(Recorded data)
-- Opening Marker --

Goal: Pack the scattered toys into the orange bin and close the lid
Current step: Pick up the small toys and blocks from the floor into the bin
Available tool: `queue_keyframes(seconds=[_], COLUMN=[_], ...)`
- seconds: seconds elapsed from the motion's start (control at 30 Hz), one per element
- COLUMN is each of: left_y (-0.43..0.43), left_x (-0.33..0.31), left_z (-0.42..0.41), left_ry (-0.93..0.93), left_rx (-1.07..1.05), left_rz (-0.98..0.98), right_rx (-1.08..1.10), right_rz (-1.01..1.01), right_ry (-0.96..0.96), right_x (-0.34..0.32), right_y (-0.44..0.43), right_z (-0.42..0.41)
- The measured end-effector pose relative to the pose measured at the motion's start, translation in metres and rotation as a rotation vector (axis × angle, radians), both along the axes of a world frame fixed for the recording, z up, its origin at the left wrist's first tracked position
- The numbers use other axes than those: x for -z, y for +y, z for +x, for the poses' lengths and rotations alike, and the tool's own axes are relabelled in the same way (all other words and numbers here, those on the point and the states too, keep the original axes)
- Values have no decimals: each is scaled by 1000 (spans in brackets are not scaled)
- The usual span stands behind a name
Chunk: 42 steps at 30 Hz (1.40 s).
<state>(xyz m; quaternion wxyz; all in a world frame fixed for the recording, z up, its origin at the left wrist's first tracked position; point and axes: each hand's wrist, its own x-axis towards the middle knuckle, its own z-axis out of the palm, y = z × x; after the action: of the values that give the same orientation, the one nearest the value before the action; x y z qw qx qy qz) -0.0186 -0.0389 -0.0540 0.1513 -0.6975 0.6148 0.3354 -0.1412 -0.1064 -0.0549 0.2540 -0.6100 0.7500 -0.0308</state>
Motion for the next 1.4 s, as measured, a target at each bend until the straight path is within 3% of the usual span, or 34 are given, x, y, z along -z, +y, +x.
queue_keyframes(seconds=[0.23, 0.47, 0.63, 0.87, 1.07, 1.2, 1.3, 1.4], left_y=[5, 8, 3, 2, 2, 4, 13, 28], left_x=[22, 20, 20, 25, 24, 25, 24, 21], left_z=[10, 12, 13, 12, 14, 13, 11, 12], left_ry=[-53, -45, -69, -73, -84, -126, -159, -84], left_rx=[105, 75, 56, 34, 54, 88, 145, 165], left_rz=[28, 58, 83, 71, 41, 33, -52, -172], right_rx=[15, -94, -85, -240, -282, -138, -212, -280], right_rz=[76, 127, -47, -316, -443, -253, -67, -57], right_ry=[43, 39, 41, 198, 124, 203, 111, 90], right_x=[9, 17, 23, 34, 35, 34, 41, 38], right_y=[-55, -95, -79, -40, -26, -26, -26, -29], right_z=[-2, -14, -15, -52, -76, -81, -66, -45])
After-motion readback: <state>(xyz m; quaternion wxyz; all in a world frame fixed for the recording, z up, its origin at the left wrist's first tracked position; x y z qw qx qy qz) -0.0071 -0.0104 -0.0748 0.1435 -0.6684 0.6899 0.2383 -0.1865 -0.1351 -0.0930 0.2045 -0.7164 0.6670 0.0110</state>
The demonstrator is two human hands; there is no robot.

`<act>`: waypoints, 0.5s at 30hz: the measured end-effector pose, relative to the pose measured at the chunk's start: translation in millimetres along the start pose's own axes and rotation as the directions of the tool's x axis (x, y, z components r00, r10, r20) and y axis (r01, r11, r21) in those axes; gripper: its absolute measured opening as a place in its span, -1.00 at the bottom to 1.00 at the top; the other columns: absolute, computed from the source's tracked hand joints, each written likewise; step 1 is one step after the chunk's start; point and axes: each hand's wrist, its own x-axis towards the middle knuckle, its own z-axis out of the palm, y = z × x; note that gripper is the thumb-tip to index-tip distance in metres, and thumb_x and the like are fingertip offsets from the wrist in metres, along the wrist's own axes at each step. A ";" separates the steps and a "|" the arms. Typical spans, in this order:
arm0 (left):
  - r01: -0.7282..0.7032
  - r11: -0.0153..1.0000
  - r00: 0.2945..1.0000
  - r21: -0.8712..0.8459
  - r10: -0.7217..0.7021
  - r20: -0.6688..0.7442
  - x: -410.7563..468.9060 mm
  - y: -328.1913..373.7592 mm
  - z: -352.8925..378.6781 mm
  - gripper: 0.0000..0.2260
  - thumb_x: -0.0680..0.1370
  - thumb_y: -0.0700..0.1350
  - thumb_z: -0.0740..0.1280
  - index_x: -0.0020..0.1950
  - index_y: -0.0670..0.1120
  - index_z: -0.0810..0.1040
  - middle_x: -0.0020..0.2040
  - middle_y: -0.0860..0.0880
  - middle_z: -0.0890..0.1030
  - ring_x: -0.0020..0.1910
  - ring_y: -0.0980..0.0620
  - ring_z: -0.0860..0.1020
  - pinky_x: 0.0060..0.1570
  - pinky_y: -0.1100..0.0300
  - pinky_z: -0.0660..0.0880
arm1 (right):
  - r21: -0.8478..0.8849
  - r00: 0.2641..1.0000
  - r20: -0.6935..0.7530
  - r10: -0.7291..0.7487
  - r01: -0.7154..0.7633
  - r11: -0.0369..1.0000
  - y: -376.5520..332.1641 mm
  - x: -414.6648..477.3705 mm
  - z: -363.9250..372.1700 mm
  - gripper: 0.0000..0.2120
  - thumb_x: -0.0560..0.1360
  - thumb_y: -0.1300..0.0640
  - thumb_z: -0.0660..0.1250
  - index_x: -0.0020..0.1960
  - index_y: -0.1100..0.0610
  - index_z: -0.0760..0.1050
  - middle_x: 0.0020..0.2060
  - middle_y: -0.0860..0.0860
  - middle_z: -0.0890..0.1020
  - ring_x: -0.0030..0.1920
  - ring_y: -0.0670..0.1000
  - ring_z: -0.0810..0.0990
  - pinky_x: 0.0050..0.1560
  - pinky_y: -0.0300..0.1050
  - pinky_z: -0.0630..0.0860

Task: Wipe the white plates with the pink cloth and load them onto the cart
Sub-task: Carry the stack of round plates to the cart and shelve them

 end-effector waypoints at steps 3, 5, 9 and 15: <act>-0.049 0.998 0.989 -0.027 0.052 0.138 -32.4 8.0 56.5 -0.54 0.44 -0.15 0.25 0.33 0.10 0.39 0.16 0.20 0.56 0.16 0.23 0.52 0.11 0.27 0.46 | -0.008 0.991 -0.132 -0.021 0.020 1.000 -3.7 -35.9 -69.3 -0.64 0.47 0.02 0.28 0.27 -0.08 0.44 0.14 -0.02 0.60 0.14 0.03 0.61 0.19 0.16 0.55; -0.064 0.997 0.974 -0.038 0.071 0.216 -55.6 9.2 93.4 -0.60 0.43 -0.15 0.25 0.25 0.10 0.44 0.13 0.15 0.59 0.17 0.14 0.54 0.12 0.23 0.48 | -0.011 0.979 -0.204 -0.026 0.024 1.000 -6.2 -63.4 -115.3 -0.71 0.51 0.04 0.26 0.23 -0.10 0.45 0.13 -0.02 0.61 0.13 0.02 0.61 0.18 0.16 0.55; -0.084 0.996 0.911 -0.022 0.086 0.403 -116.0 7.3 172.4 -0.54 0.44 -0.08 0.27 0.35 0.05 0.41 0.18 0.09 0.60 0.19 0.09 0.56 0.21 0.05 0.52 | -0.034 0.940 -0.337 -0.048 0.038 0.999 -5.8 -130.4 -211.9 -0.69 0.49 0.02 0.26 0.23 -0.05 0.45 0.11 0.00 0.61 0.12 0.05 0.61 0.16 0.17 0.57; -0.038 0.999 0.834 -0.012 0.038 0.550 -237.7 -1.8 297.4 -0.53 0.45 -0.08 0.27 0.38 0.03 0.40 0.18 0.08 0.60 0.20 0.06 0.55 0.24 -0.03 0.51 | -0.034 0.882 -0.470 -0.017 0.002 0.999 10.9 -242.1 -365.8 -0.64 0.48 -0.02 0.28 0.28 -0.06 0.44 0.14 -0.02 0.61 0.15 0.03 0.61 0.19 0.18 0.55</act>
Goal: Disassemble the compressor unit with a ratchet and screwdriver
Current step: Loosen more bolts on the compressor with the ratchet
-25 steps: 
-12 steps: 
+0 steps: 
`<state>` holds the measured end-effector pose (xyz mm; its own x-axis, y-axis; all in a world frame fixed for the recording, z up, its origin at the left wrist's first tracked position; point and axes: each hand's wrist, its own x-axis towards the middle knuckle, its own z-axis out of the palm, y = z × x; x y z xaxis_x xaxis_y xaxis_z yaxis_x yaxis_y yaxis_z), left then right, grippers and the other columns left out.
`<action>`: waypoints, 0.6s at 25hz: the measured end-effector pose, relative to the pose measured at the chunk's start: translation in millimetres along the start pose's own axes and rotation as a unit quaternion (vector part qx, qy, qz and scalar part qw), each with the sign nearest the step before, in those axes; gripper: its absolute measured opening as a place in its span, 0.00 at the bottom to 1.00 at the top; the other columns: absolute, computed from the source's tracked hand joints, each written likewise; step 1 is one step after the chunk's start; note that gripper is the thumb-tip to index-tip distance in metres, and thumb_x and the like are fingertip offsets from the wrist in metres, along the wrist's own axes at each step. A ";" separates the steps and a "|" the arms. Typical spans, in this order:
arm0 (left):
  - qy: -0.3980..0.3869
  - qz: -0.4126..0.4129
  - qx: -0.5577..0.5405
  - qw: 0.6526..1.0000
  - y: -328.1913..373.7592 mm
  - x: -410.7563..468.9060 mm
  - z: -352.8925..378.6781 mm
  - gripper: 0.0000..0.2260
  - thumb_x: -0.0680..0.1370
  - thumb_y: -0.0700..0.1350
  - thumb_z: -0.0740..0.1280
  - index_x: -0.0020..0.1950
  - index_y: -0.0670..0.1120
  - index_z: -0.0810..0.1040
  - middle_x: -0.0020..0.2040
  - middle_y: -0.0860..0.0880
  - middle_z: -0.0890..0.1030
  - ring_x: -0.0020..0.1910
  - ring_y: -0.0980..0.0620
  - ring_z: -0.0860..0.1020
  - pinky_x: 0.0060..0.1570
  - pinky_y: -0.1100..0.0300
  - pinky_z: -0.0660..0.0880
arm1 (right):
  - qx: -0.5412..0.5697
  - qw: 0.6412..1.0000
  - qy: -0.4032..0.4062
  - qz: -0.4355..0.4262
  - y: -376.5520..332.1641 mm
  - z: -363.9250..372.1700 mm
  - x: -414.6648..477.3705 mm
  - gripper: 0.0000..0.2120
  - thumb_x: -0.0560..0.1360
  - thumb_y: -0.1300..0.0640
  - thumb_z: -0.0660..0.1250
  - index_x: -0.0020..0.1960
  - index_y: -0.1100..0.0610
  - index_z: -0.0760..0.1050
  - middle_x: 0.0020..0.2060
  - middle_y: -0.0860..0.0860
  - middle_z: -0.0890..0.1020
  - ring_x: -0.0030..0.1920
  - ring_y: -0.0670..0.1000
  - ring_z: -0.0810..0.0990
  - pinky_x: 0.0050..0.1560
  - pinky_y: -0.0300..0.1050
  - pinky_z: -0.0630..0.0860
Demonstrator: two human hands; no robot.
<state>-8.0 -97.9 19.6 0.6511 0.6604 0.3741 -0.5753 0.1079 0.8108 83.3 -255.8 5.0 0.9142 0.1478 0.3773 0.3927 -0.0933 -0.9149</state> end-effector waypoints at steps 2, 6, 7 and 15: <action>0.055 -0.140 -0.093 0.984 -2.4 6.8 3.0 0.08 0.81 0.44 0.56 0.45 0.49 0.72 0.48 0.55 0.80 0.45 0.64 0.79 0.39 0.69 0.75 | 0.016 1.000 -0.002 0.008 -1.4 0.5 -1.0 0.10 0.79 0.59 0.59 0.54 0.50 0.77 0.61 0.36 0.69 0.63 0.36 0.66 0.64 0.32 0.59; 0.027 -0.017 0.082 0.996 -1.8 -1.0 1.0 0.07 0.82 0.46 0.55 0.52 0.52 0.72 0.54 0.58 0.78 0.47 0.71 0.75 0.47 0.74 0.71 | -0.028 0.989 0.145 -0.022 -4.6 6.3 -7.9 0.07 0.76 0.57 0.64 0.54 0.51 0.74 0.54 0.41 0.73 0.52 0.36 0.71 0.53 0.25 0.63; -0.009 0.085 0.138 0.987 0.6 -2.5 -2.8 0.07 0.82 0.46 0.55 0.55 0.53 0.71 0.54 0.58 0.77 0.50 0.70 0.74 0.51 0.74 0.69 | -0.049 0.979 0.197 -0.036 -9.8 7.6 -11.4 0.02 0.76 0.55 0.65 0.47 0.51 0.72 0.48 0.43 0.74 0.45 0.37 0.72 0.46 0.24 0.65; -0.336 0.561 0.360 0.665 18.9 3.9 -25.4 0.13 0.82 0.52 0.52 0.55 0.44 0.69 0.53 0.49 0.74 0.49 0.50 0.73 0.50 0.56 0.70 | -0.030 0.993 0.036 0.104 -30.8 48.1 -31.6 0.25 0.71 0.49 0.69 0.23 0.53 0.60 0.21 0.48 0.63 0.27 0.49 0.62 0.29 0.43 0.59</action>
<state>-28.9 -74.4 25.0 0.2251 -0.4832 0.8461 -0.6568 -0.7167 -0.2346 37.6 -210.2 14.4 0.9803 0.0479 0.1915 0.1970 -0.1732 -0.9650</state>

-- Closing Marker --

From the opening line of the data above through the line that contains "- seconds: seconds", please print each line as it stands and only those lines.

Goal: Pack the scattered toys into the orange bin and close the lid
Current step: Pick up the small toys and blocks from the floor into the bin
Available tool: `queue_keyframes(seconds=[_], COLUMN=[_], ...)`
- seconds: seconds elapsed from the motion's start (control at 30 Hz), one per element

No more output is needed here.